*DIRECTIONS FOR THIS TASK*. The job is to output each record again, character for character.
=-=-=-=-=
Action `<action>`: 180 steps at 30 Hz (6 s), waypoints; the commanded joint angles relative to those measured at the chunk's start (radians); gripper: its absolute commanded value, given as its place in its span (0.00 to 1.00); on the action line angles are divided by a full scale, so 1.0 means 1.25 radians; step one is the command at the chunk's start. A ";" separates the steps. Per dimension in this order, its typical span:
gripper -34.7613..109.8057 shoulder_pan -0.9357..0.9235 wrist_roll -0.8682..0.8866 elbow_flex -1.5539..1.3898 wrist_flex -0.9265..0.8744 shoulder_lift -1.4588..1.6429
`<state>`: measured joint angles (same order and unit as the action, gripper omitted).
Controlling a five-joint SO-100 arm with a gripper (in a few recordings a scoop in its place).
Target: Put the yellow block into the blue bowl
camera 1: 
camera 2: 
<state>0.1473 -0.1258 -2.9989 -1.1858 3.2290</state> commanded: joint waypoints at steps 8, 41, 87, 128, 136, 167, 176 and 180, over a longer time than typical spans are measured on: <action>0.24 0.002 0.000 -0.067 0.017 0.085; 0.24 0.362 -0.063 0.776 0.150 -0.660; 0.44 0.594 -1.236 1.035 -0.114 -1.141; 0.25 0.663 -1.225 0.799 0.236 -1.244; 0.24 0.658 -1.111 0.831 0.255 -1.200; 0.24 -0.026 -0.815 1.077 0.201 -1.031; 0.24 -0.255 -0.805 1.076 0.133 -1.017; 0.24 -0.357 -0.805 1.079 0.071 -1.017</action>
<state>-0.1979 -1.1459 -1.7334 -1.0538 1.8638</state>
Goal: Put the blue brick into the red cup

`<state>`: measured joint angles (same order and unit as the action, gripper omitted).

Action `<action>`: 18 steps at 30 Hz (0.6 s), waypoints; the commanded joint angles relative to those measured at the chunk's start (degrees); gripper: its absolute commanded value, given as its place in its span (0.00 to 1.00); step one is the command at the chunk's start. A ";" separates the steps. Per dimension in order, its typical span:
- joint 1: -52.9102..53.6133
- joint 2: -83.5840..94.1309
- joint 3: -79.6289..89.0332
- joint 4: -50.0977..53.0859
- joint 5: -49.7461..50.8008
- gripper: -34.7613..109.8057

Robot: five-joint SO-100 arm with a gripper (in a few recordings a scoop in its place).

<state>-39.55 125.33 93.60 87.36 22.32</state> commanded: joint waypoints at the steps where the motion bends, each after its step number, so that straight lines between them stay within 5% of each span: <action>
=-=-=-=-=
*SOLUTION FOR THIS EXERCISE*.
Action `<action>`: 180 steps at 30 Hz (6 s), waypoints; the commanded joint angles relative to those measured at the chunk's start (radians); gripper: its absolute commanded value, given as its place in its span (0.00 to 1.00); on the action line angles are divided by a full scale, so 1.0 means 1.25 radians; step one is the command at the chunk's start. A ";" separates the steps. Per dimension in this order, its typical span:
gripper -34.7613..109.8057 shoulder_pan -0.9357..0.9235 wrist_roll -0.8682..0.8866 elbow_flex -1.5539..1.3898 wrist_flex -0.9265..0.8744 shoulder_lift -1.4588..1.6429
`<state>`: measured joint angles (same order and unit as the action, gripper omitted).
Controlling a five-joint SO-100 arm with a gripper (in a few recordings a scoop in its place).
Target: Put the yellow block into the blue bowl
camera 1: 
camera 2: 
<state>0.1473 -0.1258 -2.9989 -1.1858 3.2290</state> commanded: joint waypoints at steps 8, 41, 87, 128, 136, 167, 176 and 180, over a longer time than typical spans are measured on: <action>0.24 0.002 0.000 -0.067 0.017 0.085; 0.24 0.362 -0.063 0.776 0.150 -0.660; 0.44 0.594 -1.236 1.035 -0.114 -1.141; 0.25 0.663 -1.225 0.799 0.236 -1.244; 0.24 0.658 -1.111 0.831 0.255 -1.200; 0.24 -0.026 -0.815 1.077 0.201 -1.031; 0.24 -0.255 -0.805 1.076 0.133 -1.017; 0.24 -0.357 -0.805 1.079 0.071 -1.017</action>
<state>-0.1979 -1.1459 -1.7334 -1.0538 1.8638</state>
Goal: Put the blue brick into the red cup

`<state>`: measured joint angles (same order and unit as the action, gripper omitted).

Action `<action>`: 18 steps at 30 Hz (0.6 s), waypoints; the commanded joint angles relative to those measured at the chunk's start (degrees); gripper: its absolute commanded value, given as its place in its span (0.00 to 1.00); step one is the command at the chunk's start. A ";" separates the steps. Per dimension in order, its typical span:
- joint 1: -52.9102..53.6133
- joint 2: -83.5840..94.1309
- joint 3: -79.6289..89.0332
- joint 4: -50.0977..53.0859
- joint 5: -49.7461..50.8008
- gripper: -34.7613..109.8057

Robot: five-joint SO-100 arm with a gripper (in a few recordings a scoop in its place).

<state>-39.55 125.33 93.60 87.36 22.32</state> commanded: joint waypoints at the steps where the motion bends, each after its step number, so that straight lines between them stay within 5% of each span: <action>

This answer has been given in full.